### RAW DATA
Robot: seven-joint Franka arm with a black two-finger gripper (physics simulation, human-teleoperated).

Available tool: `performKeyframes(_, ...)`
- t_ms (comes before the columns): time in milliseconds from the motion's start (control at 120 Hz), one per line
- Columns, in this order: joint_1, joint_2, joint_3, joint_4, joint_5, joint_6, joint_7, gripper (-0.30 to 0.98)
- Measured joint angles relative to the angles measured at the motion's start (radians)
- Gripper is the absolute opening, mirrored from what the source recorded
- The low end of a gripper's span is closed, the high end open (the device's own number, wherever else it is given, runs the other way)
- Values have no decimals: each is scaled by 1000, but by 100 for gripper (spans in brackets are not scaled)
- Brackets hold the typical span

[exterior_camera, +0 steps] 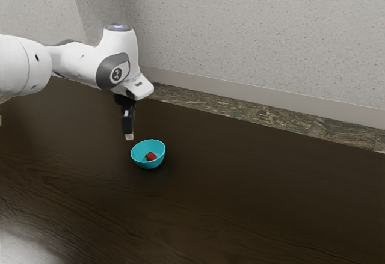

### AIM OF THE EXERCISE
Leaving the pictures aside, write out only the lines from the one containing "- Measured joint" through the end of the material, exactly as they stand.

### OUTPUT OF THE TASK
- Measured joint angles relative to the angles measured at the motion's start (radians)
- Gripper is the absolute opening, mirrored from what the source recorded
- The low end of a gripper's span is closed, the high end open (the device's own number, wherever else it is given, runs the other way)
- Values have no decimals: each is scaled by 1000, but by 100 for gripper (spans in brackets are not scaled)
- Brackets hold the typical span

[exterior_camera, +0 steps] 

Nothing else is needed to complete the exercise.